We need your help to beta test the new Etch a Cell - Correct a Cell project! Please leave us your feedback using this short Google form: https://forms.gle/g43c6JxiL8kiv15f6
This project is a part of the Etch a Cell organization, where scientists are exploring various aspects of cell biology to gain insights into the progression of various diseases such as diabetes, heart disease, cancer and other chronic illnesses.
Previously, your help has enabled the Etch a Cell - Fat Checker and Etch a Cell - Fat Checker Round 2 teams with the identification and annotation of fat droplets within liver and breast tissue images for studies of Fatty Liver disease and breast cancer. Your annotations have also helped us devise an automated machine learning framework for fat droplet detection.
While these automated models performed reasonably well in learning to predict the fat droplets, there were a substantial number of subjects which were confusing to the machine leading to poor annotation performance.
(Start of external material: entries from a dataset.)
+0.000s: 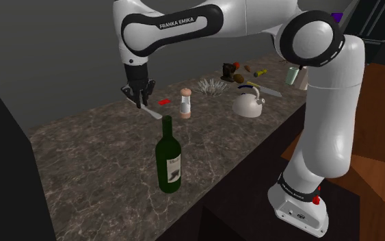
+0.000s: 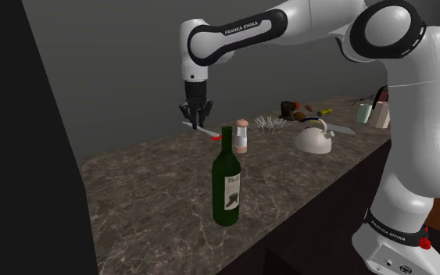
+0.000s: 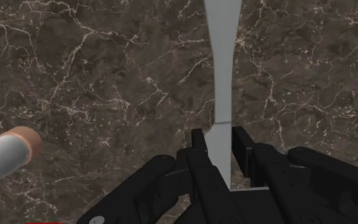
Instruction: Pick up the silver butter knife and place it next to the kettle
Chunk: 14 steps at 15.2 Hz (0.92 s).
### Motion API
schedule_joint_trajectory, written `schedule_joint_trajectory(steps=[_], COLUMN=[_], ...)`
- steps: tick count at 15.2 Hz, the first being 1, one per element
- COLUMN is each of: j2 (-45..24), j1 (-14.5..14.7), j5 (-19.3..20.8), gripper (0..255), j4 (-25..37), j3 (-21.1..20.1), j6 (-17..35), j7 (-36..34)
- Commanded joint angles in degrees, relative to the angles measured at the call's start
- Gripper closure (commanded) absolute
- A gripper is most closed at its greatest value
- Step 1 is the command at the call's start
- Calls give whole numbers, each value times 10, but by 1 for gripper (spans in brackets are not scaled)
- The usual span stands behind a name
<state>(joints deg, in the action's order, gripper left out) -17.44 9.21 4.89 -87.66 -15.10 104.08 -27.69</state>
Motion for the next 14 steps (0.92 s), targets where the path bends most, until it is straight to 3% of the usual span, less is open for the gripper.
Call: schedule_joint_trajectory(steps=[1, 14], j2=[37, 222], j1=[-19, -108], j5=[-10, -52], gripper=[255, 255], j4=[-51, -281], j3=[5, 72], j6=[17, 67], j7=[23, 187])
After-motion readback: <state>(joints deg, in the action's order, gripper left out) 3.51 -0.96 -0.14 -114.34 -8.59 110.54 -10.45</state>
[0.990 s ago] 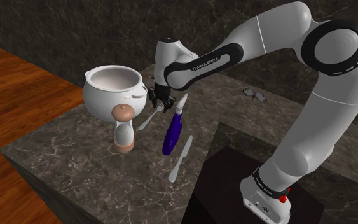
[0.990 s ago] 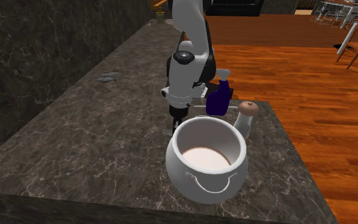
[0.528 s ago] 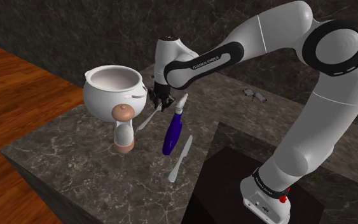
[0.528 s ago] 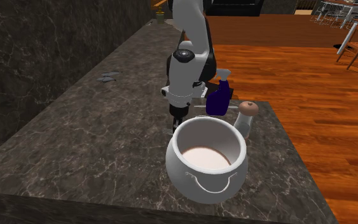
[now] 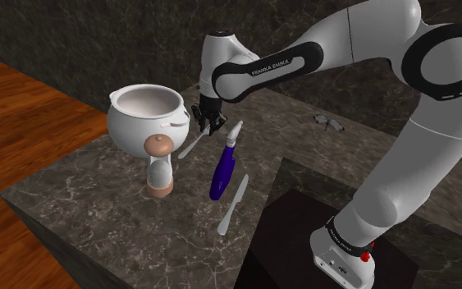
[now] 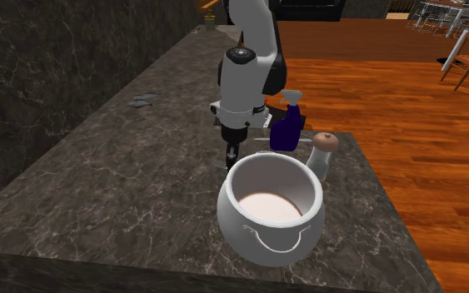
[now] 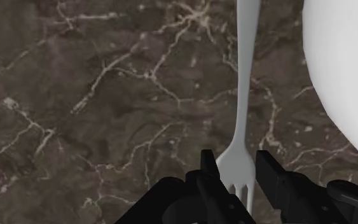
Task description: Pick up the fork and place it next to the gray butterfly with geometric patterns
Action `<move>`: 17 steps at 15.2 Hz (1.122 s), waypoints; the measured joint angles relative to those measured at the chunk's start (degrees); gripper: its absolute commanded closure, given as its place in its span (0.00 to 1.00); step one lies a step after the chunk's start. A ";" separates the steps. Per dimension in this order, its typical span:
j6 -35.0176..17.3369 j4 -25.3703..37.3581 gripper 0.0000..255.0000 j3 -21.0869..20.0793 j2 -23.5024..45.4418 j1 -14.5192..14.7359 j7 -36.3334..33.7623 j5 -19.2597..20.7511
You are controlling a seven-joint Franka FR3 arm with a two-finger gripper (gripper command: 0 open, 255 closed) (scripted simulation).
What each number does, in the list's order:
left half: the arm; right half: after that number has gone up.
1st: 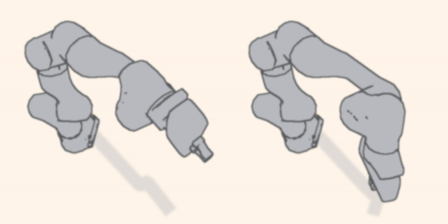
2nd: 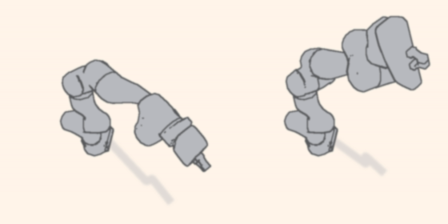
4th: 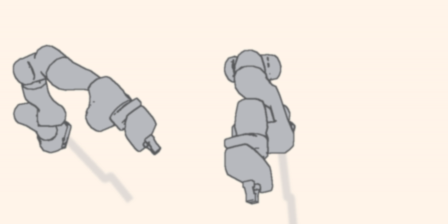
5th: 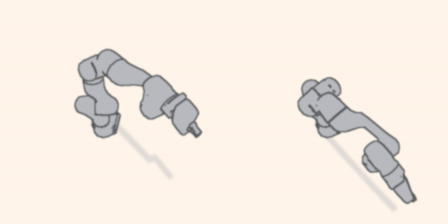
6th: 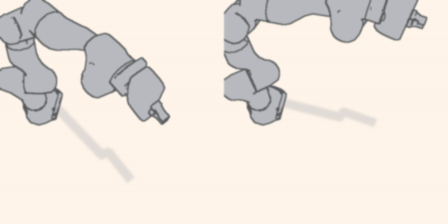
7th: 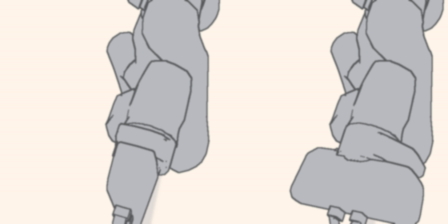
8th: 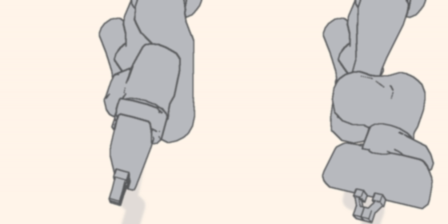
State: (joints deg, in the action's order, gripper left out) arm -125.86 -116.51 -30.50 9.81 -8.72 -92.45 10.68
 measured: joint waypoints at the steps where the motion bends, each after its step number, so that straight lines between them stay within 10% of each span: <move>1: 0.62 0.22 1.00 -0.04 -0.51 -0.15 0.40 -0.40; 11: 7.30 4.11 1.00 -0.49 -3.93 -0.60 2.46 -3.04; 17: 5.61 -5.21 1.00 2.13 -13.34 -4.02 10.82 -8.51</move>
State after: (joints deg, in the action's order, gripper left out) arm -120.26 -121.71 -28.37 -3.53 -12.74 -81.63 2.17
Through this project, we aim to test the application of an emerging “human-in-the-loop” strategy where citizen scientists can help with providing critical information on those subjects that require the most attention. Furthermore, an imperfect machine learning model can provide an initial guess that the volunteers can use as a starting point and then provide any edits. In this way, we are hoping that the effort needed by the citizen scientists can be targeted towards where the AI fails. The machines can then be counted on to do the annotations they are good at while the volunteers do the ones they are good at! This should hopefully reduce the total amount of time it will take to get through the large amounts of data we continue to collect and help to accelerate biomedical research.
For our next steps, using the data from the Etch A Cell - Fat Checker projects, we are working towards building new infrastructure tools that will enable many more future projects to leverage both citizen science and machine learning towards solving critical research problems efficiently.
We have made upgrades to the existing freehand line drawing tool on Zooniverse, where users will now be able to edit a drawn shape, undo or redo during any stage of their drawing process, automatically close open shapes, and delete any drawings. Below is a visualization of an example drawing where the middle panel illustrates the editing state (indicated by the open dashed line) and re-drawn/edited shape. The tool box with undo, redo, auto-close, and delete functions is also shown.
We have also built new infrastructure that will enable researchers to upload outlines from machine learning (or any other automated method) in a format compatible with the freehand line tool. A volunteer on a Zooniverse project will be shown the pre-loaded machine outlines for each subject, which they can edit using the above enhanced freehand drawing tool. Once volunteers provide their corrected/edited annotations, their responses will be recorded and used by the research teams for their ensuing analyses. The figure below shows an example visualization of what a volunteer would see with the new correct-a-machine workflow. Note that the green outlines shown on top of the subject image are directly loaded from a machine model prediction and volunteers will be able to interact with them. Or, if a volunteer feels that the machines missed something that needed an annotation, a new annotation can be drawn by the volunteer.